Private
sector must accept burdens
The Ceylon Chamber of Commerce (CCC) has commended the budget proposals
for 2004 as a meaningful and realistic plan to take the economy
forward. The projected budget deficit of 6.8 percent, if achieved,
will ensure that interest rates and inflation rates will continue
to come down and the value of the rupee will remain stable against
the major currencies of the world, it said.
These were the
cornerstones of the economic development achieved during 2003 and
will provide the macro economic conditions for the country to achieve
economic growth in a sustainable manner, a statement said.
The net domestic
borrowing estimated at Rs.65 billion for 2004 compares favourably
with Rs.87 billion estimated for 2003 (now revised downwards to
Rs.80 billion) and Rs.1,260 billion for 2002. "This will result
in further market liquidity and the availability of more funds for
private sector growth and development.

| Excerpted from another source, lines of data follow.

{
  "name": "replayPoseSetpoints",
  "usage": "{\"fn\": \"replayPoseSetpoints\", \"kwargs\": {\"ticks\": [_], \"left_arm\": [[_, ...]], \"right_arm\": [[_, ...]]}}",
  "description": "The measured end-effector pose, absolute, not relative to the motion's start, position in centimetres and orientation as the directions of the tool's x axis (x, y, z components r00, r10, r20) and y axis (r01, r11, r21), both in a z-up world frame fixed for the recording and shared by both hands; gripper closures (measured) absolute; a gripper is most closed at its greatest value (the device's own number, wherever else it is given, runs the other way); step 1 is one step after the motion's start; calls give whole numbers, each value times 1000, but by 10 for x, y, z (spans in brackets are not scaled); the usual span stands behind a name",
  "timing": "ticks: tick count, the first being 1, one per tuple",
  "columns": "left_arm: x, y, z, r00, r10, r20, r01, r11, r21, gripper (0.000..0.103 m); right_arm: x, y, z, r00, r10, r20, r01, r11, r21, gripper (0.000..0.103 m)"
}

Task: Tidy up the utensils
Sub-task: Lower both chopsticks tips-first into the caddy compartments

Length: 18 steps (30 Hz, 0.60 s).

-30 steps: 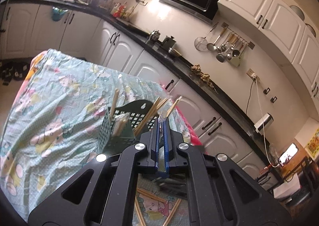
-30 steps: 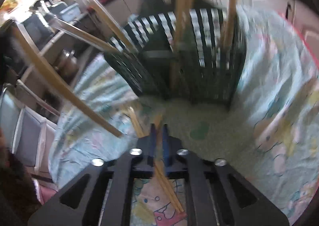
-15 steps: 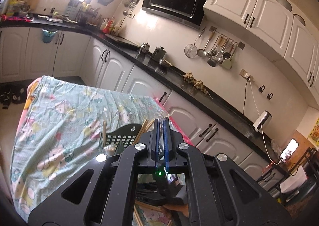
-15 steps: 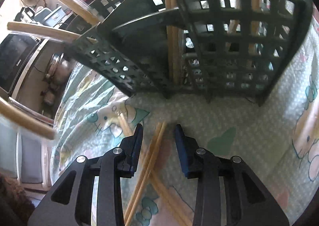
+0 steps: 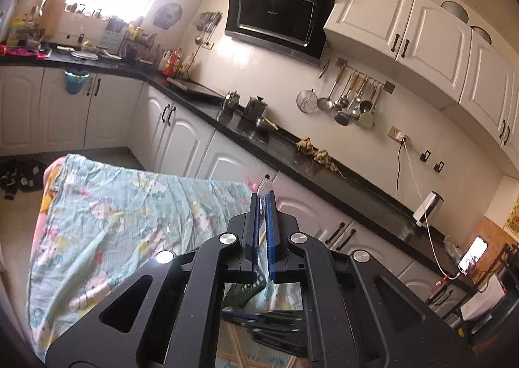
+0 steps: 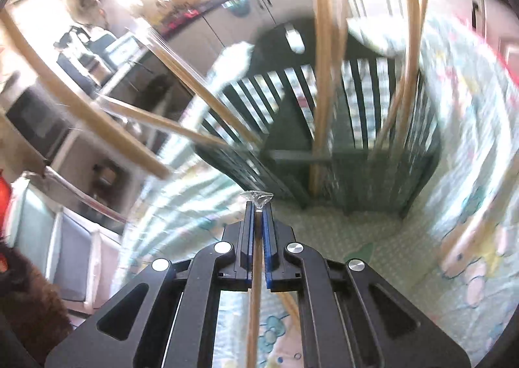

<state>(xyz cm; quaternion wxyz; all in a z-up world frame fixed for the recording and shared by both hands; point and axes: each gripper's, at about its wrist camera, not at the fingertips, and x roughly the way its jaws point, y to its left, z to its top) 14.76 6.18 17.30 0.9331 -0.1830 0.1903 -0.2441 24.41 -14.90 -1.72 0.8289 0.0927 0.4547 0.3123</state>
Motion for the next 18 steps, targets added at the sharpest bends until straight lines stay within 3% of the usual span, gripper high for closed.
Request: {"fn": "replayPoseSetpoints", "kwargs": {"ticks": [9,18], "left_arm": [[156,61,197,828,-514,-226,396,820,-414,101],[168,52,217,839,-509,-192,406,821,-401,102]], "right_arm": [[224,-187,79,541,655,-527,-523,753,399,98],[220,-196,156,705,622,-341,-567,783,255,98]]}}
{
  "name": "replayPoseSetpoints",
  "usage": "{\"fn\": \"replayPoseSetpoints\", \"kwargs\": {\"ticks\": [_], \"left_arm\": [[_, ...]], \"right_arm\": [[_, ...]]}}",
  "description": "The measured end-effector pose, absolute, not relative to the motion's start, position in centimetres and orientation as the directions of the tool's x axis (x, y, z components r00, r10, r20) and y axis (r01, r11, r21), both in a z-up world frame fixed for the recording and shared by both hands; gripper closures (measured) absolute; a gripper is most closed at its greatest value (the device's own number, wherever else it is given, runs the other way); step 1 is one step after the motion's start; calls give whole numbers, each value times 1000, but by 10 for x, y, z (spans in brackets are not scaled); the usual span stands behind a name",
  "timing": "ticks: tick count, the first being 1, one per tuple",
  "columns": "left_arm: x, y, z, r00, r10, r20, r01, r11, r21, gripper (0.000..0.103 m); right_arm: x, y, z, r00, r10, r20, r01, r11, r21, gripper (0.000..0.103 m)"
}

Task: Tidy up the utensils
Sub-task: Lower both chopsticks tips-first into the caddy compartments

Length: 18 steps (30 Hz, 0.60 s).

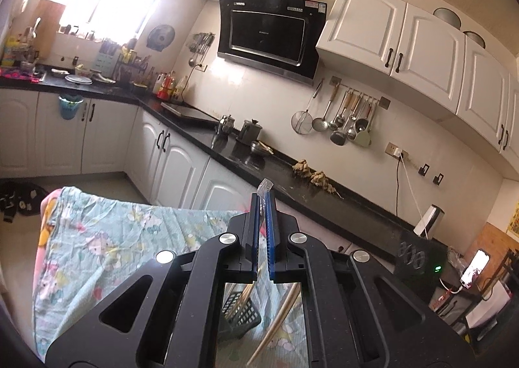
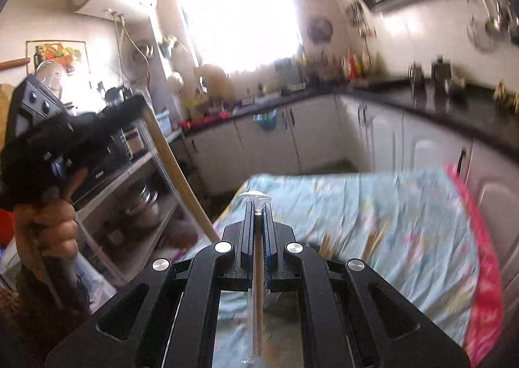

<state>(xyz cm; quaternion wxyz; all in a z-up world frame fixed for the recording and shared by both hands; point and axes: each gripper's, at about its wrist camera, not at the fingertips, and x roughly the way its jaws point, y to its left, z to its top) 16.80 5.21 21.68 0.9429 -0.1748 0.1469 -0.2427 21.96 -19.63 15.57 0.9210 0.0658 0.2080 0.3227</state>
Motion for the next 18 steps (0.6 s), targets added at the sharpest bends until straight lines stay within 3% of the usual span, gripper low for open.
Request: {"fn": "replayPoseSetpoints", "kwargs": {"ticks": [10,18], "left_arm": [[181,42,216,860,-474,-190,387,848,-363,102],[194,38,199,867,-449,-214,363,866,-343,101]], "right_arm": [[223,-214,188,800,577,-167,-553,816,168,98],[232,-220,183,844,526,-107,-518,850,98,98]]}}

The CCC predicts further
downward pressure on interest rates, which the private sector would
welcome."
The CCC also
said that certain revenue enhancement proposals may impose burdens
on the private sector, but they will have to be accepted because
of the benefits of sound macro economic management and in particular,
the reduction in interest and inflation rates would more than offset
such burdens.
The CCC said
the non-inclusion of the development of railways was a major omission.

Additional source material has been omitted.